Number of digits to write for real or complex values

symmetrystr, optional

{“general”, “symmetric”, “skew-symmetric”, “hermetian”}

Visualization#

graphblas.io.draw(m)#

Draw a square adjacency Matrix as a graph.

Requires networkx and matplotlib to be installed.

Example output:

../_images/draw-example.png

Exceptions#

exception graphblas.exceptions.DimensionMismatch#

The input or output dimensions (i.e. shape) are not compatible.

exception graphblas.exceptions.DomainMismatch#

The domains (i.e. data types) of the inputs or outputs are incompatible for the operation.

exception graphblas.exceptions.EmptyObject#

A provided Scalar object is empty, but requires a value.

This could happen, for example, if an empty Scalar is provided as the right argument to apply().

exception graphblas.exceptions.IndexOutOfBound#

A provided index falls outside the dimensions.

In non-blocking mode, this error can be deferred.

exception graphblas.exceptions.InvalidIndex#

Provided index specifies a location outside the dimensions.

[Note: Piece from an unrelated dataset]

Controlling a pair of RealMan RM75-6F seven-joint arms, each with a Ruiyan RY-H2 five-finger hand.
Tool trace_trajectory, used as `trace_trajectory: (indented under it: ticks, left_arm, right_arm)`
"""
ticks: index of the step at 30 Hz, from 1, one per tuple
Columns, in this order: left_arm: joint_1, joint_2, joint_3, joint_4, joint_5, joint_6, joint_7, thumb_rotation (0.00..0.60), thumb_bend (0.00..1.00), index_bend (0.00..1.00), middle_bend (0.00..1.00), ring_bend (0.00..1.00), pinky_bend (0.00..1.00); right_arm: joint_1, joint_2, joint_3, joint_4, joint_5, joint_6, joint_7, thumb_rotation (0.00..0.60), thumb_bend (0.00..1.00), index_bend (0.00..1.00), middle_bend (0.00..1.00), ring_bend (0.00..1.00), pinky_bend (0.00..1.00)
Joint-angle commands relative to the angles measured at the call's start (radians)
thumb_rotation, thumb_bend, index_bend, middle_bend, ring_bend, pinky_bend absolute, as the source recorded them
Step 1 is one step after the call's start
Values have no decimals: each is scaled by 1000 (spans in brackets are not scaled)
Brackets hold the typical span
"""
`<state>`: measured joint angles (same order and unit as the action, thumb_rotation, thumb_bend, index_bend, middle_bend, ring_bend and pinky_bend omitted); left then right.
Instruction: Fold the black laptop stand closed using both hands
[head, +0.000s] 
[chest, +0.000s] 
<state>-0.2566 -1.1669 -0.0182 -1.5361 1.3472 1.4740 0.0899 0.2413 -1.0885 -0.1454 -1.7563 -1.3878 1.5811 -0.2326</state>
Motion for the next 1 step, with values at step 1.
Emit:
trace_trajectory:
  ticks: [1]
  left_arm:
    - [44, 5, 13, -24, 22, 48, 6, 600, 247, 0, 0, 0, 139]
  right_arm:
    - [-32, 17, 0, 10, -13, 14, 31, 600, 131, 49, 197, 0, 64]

This error is always raised immediately, even in non-blocking mode.

exception graphblas.exceptions.InvalidObject#

One of the collection objects (input or output) is in an invalid state due to a previous error.

exception graphblas.exceptions.NotImplementedException#

The backend GraphBLAS implementation does not support the operation for the provided inputs.

exception graphblas.exceptions.OutOfMemory#

GraphBLAS ran out of memory when allocating space for the operation.

exception graphblas.exceptions.OutputNotEmpty#

Attempt to call build() on a non-empty object.

exception graphblas.exceptions.Panic#

Unknown internal GraphBLAS error.

exception graphblas.exceptions.UdfParseError#

Unable to parse the user-defined function.